=== RECORDS FOR THIS EXERCISE ===

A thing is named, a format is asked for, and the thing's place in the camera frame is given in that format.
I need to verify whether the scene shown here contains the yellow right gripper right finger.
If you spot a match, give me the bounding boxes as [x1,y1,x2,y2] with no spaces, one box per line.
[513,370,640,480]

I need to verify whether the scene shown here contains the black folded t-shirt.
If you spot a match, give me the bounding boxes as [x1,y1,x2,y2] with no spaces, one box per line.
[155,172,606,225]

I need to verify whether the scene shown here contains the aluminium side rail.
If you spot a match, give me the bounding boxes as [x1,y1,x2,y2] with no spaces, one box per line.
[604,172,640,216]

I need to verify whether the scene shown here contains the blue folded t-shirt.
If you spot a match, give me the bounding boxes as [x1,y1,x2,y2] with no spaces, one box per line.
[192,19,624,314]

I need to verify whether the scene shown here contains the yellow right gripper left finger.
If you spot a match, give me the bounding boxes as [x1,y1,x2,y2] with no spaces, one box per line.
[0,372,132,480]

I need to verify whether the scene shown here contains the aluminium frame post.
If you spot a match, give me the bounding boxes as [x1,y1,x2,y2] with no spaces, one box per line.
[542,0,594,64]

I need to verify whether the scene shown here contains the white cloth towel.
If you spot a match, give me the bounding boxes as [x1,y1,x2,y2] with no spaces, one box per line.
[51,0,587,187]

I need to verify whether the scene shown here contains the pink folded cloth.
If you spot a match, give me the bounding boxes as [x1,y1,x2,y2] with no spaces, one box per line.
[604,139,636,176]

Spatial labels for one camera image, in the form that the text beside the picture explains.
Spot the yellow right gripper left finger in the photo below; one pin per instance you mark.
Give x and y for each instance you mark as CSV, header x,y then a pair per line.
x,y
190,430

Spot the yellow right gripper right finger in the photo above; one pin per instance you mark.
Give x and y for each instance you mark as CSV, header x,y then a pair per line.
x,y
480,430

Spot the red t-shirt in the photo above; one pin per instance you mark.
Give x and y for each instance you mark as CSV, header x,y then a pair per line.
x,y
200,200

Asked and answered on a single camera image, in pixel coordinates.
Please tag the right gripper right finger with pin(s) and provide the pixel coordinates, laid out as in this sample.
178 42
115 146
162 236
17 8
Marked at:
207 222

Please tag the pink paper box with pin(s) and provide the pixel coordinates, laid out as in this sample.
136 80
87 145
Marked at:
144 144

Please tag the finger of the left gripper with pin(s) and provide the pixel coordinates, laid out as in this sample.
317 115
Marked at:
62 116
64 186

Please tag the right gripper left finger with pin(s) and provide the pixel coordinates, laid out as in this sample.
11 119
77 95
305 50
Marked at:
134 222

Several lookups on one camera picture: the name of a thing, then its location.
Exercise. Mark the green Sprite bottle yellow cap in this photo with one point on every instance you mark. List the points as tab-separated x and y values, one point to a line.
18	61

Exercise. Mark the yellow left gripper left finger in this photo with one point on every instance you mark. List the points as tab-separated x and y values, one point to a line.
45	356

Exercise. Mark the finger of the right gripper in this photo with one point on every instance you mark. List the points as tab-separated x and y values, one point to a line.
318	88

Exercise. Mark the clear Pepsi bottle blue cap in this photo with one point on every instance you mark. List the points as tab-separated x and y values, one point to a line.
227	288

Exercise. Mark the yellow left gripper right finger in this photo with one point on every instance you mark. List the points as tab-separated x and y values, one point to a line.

===

REQUIREMENT> The records above are to be repeated exactly, in their entirety.

SOLUTION TO THE EXERCISE>
A thing is named, a format is asked for, and the thing's place in the camera frame is given in that format.
I need to verify whether the scene shown here contains the yellow right gripper right finger.
If you spot a match, give me the bounding boxes as [x1,y1,x2,y2] with no spaces, one box per line.
[513,370,640,480]

I need to verify whether the scene shown here contains the black folded t-shirt.
If you spot a match, give me the bounding boxes as [x1,y1,x2,y2] with no spaces, one box per line.
[155,172,606,225]

I need to verify whether the scene shown here contains the aluminium side rail.
If you spot a match, give me the bounding boxes as [x1,y1,x2,y2] with no spaces, one box per line.
[604,172,640,216]

I need to verify whether the scene shown here contains the blue folded t-shirt.
If you spot a match, give me the bounding boxes as [x1,y1,x2,y2] with no spaces, one box per line.
[192,19,624,314]

I need to verify whether the scene shown here contains the yellow right gripper left finger.
If you spot a match, give me the bounding boxes as [x1,y1,x2,y2] with no spaces, one box per line.
[0,372,132,480]

I need to verify whether the scene shown here contains the aluminium frame post.
If you spot a match, give me the bounding boxes as [x1,y1,x2,y2] with no spaces, one box per line.
[542,0,594,64]

I need to verify whether the scene shown here contains the white cloth towel.
If you spot a match, give me the bounding boxes as [x1,y1,x2,y2] with no spaces, one box per line.
[51,0,587,187]

I need to verify whether the scene shown here contains the pink folded cloth.
If you spot a match, give me the bounding boxes as [x1,y1,x2,y2] with no spaces, one box per line.
[604,139,636,176]

Spatial labels for one camera image, in the form that the text beside the picture explains.
Spot the yellow right gripper left finger in the photo below; one pin per instance you mark.
Give x and y for each instance you mark as CSV, header x,y then a pair per line.
x,y
190,430

Spot the yellow right gripper right finger in the photo above; one pin per instance you mark.
Give x and y for each instance you mark as CSV, header x,y then a pair per line.
x,y
480,430

Spot the red t-shirt in the photo above; one pin per instance you mark.
Give x and y for each instance you mark as CSV, header x,y then a pair per line.
x,y
200,200

Asked and answered on a single camera image, in pixel coordinates.
Please tag the right gripper right finger with pin(s) and provide the pixel coordinates, laid out as in this sample.
178 42
115 146
162 236
17 8
Marked at:
207 222

Please tag the pink paper box with pin(s) and provide the pixel coordinates, laid out as in this sample.
136 80
87 145
Marked at:
144 144

Please tag the finger of the left gripper with pin(s) and provide the pixel coordinates, laid out as in this sample.
317 115
Marked at:
62 116
64 186

Please tag the right gripper left finger with pin(s) and provide the pixel coordinates, laid out as in this sample.
11 119
77 95
305 50
Marked at:
134 222

Several lookups on one camera picture: the name of a thing, then its location.
Exercise. Mark the green Sprite bottle yellow cap in this photo with one point on every instance you mark. List the points as tab-separated x and y values, one point to a line.
18	61

Exercise. Mark the yellow left gripper left finger in this photo with one point on every instance you mark. List the points as tab-separated x and y values, one point to a line.
45	356

Exercise. Mark the finger of the right gripper in this photo with one point on every instance you mark. List the points as tab-separated x and y values, one point to a line.
318	88

Exercise. Mark the clear Pepsi bottle blue cap in this photo with one point on every instance you mark. List the points as tab-separated x and y values, one point to a line.
227	288

Exercise. Mark the yellow left gripper right finger in this photo with one point on every instance you mark. List the points as tab-separated x and y values, one point to a line.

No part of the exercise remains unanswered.